Work task: Count up the lines below in which the string "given" appears. The reply should be that number alone.

Data extracts:
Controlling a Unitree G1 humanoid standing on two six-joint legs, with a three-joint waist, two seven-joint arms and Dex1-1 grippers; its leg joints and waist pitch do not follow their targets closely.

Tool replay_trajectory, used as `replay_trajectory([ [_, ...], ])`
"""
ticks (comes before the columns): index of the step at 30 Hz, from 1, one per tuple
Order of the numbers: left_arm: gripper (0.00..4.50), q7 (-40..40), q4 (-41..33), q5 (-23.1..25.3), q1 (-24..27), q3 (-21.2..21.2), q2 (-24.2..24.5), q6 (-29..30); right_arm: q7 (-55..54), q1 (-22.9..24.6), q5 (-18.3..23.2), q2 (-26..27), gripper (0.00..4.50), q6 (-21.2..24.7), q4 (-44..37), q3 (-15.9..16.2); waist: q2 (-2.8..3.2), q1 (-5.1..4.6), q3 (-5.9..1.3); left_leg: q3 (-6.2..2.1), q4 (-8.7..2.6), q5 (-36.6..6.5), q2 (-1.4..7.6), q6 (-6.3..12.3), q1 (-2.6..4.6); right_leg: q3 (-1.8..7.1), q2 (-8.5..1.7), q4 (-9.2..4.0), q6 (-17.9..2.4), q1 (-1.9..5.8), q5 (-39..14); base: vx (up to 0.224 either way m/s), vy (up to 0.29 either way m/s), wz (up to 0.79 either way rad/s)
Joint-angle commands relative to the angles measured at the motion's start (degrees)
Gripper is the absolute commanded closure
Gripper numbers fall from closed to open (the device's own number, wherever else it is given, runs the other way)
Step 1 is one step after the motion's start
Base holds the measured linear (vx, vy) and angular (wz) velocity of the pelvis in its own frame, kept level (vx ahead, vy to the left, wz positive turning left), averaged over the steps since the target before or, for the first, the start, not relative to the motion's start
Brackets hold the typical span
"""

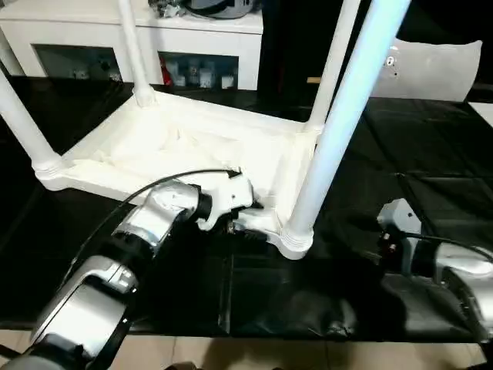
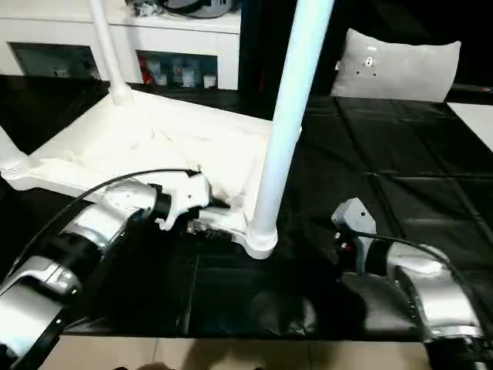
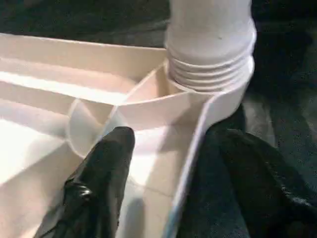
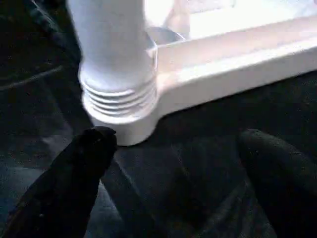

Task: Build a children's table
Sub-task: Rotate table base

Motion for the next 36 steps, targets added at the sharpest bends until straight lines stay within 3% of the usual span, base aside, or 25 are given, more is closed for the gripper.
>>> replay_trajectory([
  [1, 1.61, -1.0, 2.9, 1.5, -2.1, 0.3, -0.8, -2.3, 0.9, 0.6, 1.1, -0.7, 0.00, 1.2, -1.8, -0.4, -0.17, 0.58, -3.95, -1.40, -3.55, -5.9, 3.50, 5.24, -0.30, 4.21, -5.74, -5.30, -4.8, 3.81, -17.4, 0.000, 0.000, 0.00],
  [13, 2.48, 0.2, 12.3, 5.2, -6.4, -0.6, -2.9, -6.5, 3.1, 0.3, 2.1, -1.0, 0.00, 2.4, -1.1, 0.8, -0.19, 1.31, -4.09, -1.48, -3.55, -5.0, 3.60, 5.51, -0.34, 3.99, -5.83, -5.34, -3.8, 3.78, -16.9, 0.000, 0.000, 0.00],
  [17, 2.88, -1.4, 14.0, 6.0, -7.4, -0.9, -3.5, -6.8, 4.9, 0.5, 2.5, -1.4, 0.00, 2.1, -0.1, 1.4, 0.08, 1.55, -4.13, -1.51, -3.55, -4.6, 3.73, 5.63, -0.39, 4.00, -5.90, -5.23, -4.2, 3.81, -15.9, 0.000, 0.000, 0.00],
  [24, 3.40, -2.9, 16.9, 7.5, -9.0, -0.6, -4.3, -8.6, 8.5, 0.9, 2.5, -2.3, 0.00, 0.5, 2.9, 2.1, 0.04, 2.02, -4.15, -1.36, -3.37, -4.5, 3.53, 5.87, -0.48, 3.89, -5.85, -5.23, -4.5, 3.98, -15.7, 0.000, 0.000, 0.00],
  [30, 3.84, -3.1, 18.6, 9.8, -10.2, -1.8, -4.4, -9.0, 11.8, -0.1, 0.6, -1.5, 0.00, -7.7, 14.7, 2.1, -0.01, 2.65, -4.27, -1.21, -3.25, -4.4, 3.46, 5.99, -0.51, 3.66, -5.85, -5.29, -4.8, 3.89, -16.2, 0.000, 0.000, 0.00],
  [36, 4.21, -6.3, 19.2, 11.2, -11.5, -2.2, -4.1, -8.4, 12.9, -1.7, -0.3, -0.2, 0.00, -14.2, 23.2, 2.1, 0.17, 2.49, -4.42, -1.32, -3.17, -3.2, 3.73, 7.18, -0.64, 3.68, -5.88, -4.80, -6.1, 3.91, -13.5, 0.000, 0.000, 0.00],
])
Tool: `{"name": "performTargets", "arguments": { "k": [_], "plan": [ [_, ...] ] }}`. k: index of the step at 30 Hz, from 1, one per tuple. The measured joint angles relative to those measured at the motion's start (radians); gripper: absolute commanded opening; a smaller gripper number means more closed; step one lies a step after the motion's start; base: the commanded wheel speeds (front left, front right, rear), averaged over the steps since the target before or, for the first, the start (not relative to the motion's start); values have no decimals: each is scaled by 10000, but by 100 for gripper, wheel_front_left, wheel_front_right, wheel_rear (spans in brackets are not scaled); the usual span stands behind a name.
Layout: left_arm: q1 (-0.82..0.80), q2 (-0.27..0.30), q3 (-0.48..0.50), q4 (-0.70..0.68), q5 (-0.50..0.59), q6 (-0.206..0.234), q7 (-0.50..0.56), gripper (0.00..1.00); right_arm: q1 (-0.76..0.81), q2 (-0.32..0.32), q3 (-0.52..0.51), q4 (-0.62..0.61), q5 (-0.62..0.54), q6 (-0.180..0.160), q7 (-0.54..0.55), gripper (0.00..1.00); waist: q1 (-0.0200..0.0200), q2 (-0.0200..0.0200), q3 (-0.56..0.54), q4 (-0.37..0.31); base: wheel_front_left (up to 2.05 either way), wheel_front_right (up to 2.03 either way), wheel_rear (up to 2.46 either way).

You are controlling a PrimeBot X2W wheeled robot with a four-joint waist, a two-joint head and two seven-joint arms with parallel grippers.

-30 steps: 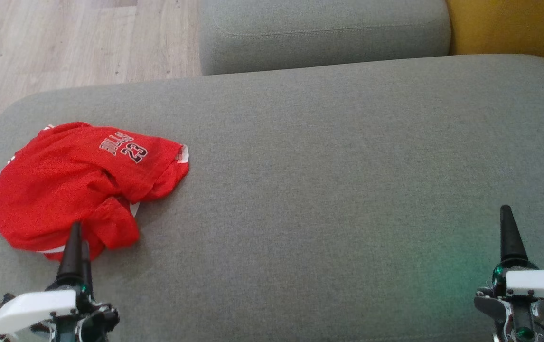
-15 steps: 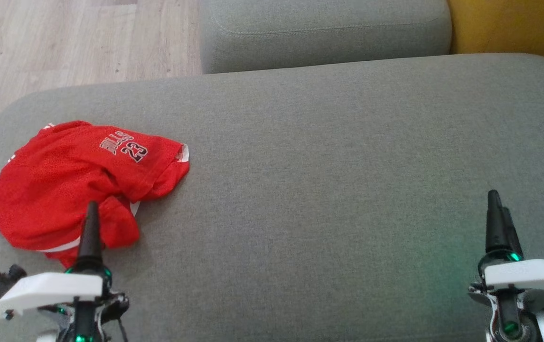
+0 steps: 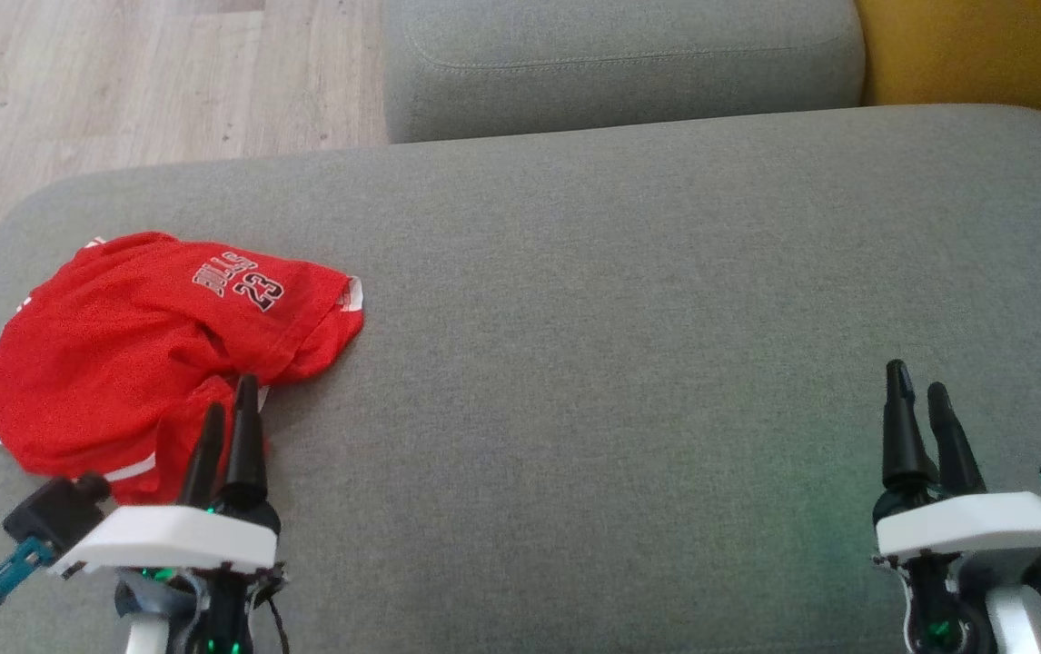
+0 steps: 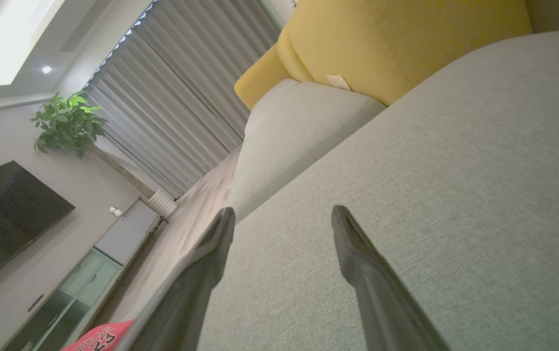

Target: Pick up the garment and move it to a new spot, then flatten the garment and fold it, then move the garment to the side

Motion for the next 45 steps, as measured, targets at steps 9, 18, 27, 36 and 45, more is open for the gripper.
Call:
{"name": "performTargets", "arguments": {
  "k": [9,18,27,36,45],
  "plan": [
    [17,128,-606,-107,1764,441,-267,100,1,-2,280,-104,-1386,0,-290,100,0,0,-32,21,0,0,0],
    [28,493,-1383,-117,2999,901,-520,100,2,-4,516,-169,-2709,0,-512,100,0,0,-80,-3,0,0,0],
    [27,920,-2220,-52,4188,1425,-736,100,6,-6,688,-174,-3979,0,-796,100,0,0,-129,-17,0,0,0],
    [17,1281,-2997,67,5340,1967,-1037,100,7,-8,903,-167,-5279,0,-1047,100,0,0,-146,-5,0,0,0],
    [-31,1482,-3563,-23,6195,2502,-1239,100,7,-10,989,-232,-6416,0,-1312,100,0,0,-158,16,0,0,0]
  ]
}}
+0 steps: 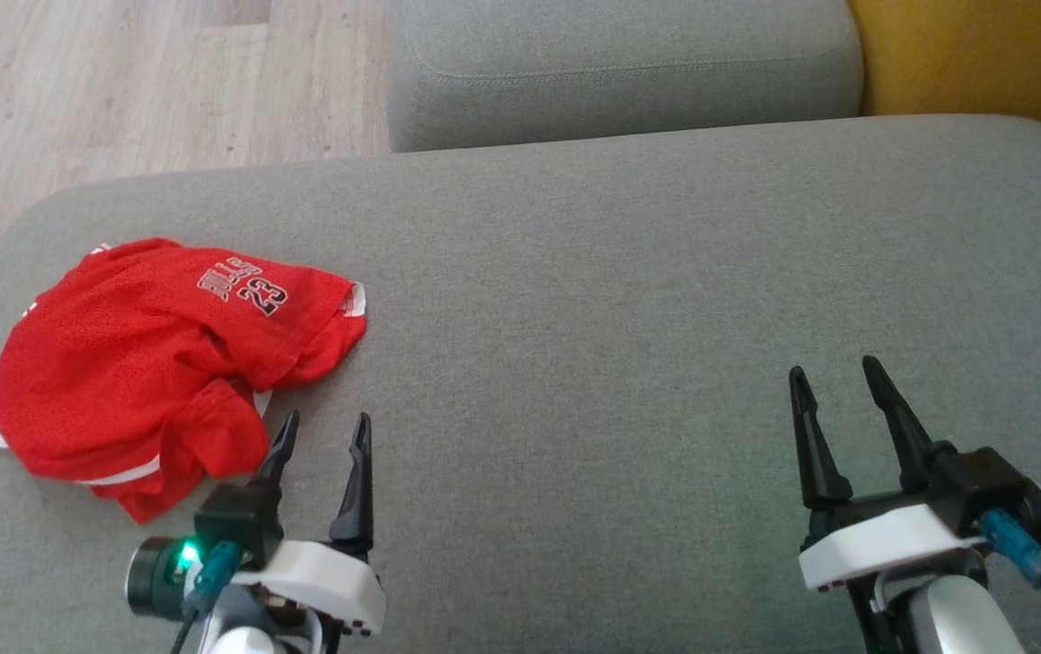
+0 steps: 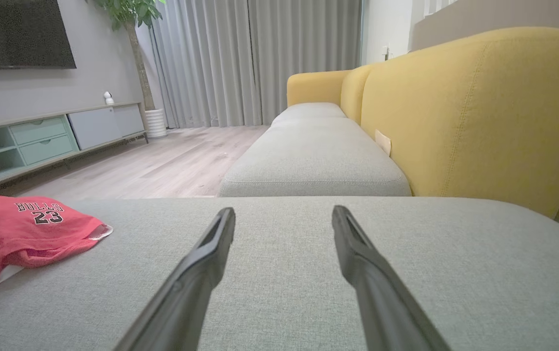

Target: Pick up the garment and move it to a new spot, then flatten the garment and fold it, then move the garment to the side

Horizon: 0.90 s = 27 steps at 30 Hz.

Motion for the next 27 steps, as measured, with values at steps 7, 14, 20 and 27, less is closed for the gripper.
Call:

Final answer: 2